Nieletni złodzieje zatrzymani po pościgu
Dwóch nieletnich złodziei zatrzymali dzisiaj w nocy stołeczni wywiadowcy. 16-letni Bartosz G. i 15-letni Marcin S. postanowili włamać się do „malucha” zaparkowanego na Woli. Kiedy nieletni złodzieje dostali się do środka auta, ale zdołali przepchać je około 50 metrów. Kiedy automatyczna blokada kierownicy uniemożliwiła im dalszą „podróż”, uciekli kradnąc z samochodu radioodtwarzacz i gaśnicę.
Była godzina 1:45, gdy stołeczni wywiadowcy zauważyli na ulicy Czorsztyńskiej dwóch małych chłopców. Ci, gdy tylko spostrzegli nadjeżdżający radiowóz, rozpoczęli ucieczkę. Po chwili obydwaj byli już w rękach mundurowych. 16-letni Bartosz G. i 15-letni Marcin S. mieli przy sobie wypchane plecaki. Podczas sprawdzenia bagażu policjanci znaleźli radioodtwarzacz, gaśnicę samochodową, a także śrubokręt, piłkę do cięcia metalu, obcęgi metalowe, dłuto, nóż i młotek. Na pytanie, skąd pochodziły te przedmioty i do czego były nastolatkom potrzebne, młodzi ludzie odpowiedzieli, że pomagali ojcu jednego z nich i od niego właśnie dostali narzędzia. Części samochodowe miały zaś pochodzić ze sprzedaży auta.

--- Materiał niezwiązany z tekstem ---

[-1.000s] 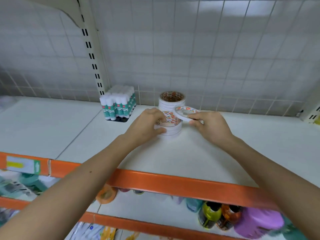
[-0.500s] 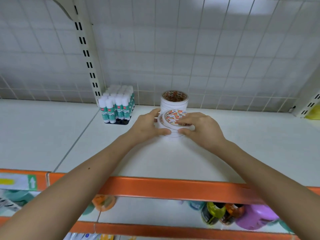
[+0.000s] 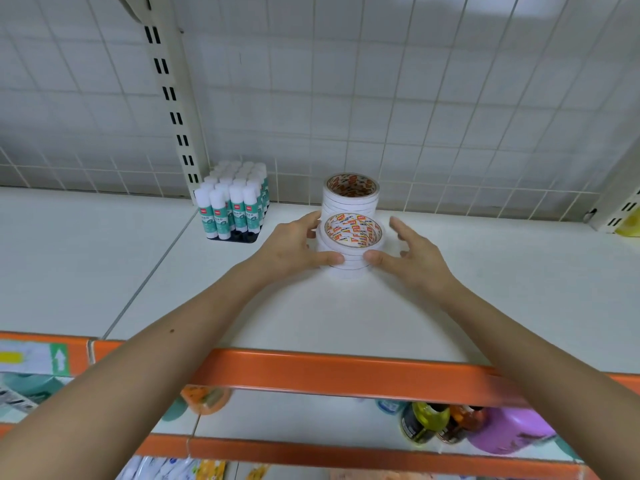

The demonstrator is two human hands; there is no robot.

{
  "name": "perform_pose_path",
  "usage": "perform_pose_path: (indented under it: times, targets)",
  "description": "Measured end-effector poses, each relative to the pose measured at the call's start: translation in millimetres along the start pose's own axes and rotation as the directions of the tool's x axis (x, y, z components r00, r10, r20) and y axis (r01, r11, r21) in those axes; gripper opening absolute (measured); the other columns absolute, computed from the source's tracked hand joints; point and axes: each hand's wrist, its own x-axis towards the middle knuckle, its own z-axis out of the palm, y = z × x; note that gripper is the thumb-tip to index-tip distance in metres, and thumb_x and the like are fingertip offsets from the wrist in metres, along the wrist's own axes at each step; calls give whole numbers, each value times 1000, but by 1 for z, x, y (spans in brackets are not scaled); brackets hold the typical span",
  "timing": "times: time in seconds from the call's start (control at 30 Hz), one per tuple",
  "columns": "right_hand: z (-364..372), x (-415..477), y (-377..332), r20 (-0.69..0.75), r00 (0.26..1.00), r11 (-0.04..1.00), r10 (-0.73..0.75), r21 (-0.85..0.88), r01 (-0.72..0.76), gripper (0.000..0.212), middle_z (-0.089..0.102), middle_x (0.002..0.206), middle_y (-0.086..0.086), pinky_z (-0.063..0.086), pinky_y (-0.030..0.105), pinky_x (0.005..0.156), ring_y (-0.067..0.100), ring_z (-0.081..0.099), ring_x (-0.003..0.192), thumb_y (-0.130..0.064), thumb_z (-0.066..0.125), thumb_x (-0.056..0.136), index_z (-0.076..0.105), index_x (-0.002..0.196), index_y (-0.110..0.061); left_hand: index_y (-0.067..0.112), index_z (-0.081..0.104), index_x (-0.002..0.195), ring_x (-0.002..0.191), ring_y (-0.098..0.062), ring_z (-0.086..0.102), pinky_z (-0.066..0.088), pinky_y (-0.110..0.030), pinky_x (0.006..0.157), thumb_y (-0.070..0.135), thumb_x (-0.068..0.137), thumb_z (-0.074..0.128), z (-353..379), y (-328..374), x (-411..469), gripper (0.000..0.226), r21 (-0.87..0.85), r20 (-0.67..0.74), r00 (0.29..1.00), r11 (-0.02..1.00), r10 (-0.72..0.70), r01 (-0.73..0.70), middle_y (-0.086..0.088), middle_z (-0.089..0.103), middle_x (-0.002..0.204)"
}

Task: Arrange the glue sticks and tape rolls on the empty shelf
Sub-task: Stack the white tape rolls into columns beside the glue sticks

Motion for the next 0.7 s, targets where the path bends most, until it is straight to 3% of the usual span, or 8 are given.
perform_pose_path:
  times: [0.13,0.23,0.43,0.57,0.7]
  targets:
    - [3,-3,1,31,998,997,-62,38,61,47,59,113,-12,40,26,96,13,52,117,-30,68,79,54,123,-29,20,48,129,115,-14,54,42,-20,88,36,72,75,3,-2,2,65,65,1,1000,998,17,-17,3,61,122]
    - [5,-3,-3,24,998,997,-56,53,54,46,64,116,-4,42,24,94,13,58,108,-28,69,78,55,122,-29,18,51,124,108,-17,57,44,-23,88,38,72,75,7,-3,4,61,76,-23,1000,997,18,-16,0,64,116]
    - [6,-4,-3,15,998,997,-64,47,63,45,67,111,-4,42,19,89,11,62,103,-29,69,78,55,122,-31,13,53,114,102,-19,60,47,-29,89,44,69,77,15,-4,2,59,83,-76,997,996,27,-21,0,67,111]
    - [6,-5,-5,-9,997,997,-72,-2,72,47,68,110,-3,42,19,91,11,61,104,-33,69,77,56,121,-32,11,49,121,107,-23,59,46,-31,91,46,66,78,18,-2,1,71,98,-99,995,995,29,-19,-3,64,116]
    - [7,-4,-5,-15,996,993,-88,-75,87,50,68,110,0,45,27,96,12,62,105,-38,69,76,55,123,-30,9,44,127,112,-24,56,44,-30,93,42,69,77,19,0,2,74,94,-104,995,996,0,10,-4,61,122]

Policjanci nie uwierzyli w tłumaczenia chłopców. Chwilę później okazało się, że ich przeczucie, iż sprawy miały się inaczej, potwierdziło się w stu procentach. Przy ulicy Deotymy funkcjonariusze znaleźli fiata 126p. Dokładne oględziny „malucha” potwierdziły przypuszczenia mundurowych. W samochodzie wybita była szyba od strony kierowcy. Z auta skradziono radioodtwarzacz i gaśnicę.
Bartosz G. i Marcin S. przyznali się do włamania i kradzieży. Wkrótce obydwaj staną przed sądem, który podejmie decyzję o ich dalszych losach.